Although I was going miles a minute in my thoughts, I did notice a funny piece of writing in the hospital I had to share. I quote, “Logs will be given to nurse manager daily and reviewed daily for accountability.” I laughed when I read that. Lucky nurse..getting logs and all.
Oh, and yes the old man survived. My pops even saw fit to get smart with the doctor. Guess the apple and tree thing fits somewhere in there. A tension filled night came to climax in the morning and knock on wood, he’s getting along. Another day in the life…
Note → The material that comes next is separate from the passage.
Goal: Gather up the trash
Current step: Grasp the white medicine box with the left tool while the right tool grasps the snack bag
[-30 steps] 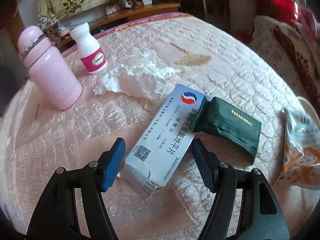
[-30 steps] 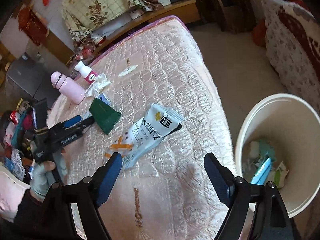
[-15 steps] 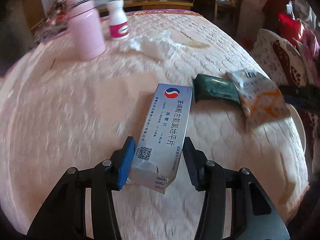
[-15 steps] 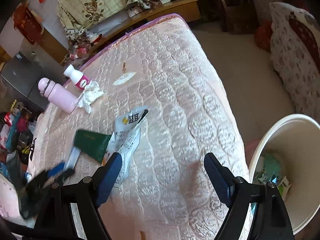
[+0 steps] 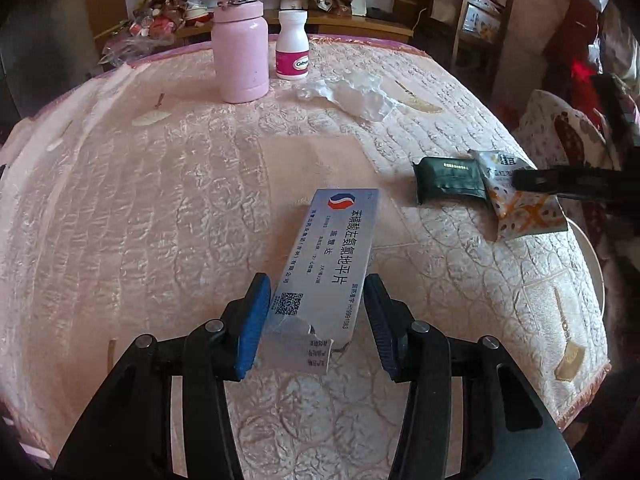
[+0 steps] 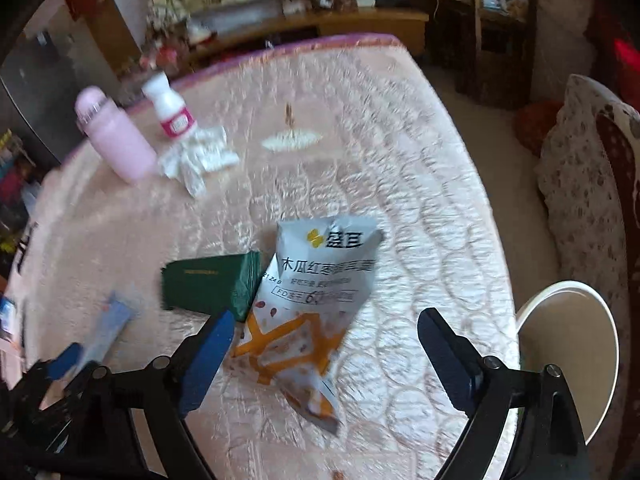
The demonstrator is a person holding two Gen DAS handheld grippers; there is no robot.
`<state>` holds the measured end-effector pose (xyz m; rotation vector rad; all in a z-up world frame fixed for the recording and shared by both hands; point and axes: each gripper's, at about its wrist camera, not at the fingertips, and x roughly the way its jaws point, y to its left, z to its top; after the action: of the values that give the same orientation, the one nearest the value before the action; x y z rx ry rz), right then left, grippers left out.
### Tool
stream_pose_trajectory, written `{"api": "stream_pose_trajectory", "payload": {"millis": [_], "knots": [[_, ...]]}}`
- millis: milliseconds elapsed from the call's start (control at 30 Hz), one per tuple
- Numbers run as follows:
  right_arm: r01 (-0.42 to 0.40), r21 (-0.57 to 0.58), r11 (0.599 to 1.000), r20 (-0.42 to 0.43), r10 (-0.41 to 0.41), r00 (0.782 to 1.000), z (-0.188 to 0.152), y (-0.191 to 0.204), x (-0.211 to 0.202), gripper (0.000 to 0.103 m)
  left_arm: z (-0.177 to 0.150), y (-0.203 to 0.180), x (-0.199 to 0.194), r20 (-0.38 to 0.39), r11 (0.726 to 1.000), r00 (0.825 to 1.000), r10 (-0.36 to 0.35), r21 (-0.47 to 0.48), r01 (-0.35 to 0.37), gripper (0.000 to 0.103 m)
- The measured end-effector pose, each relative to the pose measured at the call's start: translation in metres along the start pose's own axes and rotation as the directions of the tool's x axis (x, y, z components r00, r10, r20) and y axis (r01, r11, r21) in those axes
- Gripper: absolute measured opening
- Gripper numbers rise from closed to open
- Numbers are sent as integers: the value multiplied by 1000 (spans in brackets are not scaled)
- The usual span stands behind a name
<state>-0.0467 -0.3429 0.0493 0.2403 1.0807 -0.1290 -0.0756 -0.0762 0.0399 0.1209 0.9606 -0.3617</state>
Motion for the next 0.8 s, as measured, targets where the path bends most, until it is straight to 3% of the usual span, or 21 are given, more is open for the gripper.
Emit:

I wish I was going to start a blog about the Rockies and baseball in general. There seems to be plenty going on and I’d be lying if I said I knew much about any of it. Steroids, trades, dreams of the post season seem to reach my ear or eye but don’t resonate much further at this moment in life. So, unfortunately I won’t be writing about baseball, but I did promise to write about myself when I started this thing and baseball related or not, it’s something I’ll keep to.
My blogging dropped off for the last two weeks or so for a number of reasons and I wish I could tell you it is going to pick up with some regularity, but I can’t say that and so this post is both an explanation and an expectation of sorts to maybe save some people time in looking for me.
Recently, my family was given some devastating news that has changed my outlook on a number of things. One day I get a text from my father saying there has been some bad news and maybe I should stop in to lend support. My mother was in tears and before long I heard that my aunt had been diagnosed with cancer. They had no further information that day and driving away I hoped for a localized cancer that could be removed and treated and my 61-year-old aunt would have another 20 years to live.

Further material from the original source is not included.